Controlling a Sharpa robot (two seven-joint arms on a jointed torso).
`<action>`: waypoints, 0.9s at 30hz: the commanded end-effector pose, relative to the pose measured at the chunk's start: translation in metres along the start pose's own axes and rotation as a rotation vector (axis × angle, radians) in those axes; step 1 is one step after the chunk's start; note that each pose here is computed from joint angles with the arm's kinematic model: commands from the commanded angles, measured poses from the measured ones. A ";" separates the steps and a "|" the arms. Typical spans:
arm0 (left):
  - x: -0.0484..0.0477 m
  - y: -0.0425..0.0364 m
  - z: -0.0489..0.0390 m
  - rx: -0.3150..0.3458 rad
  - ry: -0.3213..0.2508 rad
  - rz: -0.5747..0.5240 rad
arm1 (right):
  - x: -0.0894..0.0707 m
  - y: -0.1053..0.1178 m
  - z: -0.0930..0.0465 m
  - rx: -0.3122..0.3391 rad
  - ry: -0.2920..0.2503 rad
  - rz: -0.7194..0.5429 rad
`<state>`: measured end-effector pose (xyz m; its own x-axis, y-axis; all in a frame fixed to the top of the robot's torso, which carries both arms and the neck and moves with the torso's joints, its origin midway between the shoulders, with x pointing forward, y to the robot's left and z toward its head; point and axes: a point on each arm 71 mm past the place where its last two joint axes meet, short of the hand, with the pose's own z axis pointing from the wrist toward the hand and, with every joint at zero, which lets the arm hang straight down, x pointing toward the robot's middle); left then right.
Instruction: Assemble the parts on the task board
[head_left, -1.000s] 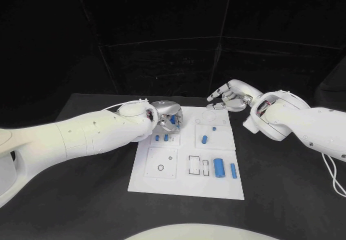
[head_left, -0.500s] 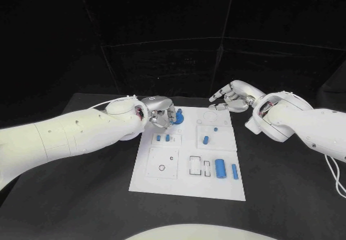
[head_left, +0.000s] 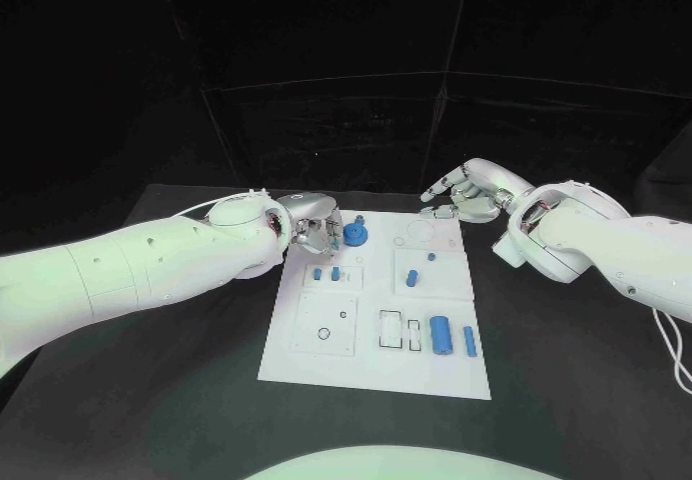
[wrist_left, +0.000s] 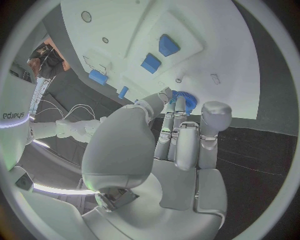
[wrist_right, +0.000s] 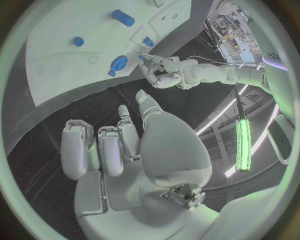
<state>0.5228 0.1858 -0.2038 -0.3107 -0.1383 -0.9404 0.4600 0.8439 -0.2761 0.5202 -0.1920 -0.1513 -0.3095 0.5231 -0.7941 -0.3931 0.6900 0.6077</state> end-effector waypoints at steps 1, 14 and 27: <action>0.0010 0.0027 0.0003 -0.025 0.025 -0.013 | -0.001 0.001 0.000 -0.004 -0.006 0.000; 0.0040 0.0036 0.0016 -0.032 0.058 -0.023 | -0.001 0.002 0.000 -0.007 -0.006 -0.001; 0.0056 0.0053 0.0010 -0.040 0.080 -0.022 | -0.001 0.002 0.000 -0.007 -0.006 -0.001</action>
<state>0.5243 0.1886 -0.2101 -0.3699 -0.1219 -0.9210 0.4273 0.8579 -0.2851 0.5199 -0.1918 -0.1513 -0.3098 0.5228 -0.7942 -0.3935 0.6899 0.6076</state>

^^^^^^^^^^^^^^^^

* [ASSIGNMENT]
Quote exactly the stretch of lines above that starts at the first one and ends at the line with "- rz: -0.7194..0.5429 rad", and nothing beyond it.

* [FINISHED EXERCISE]
Controlling a Sharpa robot (two seven-joint arms on a jointed torso).
`<action>`: waypoints, 0.9s at 30hz: the commanded end-effector pose, relative to the pose measured at the chunk's start: translation in metres along the start pose's own axes and rotation as a rotation vector (axis × angle, radians) in those axes; step 1 is one step after the chunk's start; note that each pose here is computed from joint angles with the arm's kinematic model: commands from the commanded angles, measured poses from the measured ones. A ";" separates the steps and a "|" the arms. Typical spans:
arm0 (left):
  - x: -0.0484..0.0477 m
  - y: -0.0425..0.0364 m
  - z: -0.0489..0.0390 m
  - rx: -0.3150..0.3458 rad
  - ry: -0.3213..0.2508 rad
  - rz: -0.5747..0.5240 rad
arm1 (right):
  - x: -0.0894..0.0707 m
  - y: -0.1053..0.1178 m
  - z: -0.0930..0.0465 m
  - rx: -0.3122..0.3391 rad
  - ry: -0.2920..0.2503 rad
  - rz: -0.7194..0.5429 rad

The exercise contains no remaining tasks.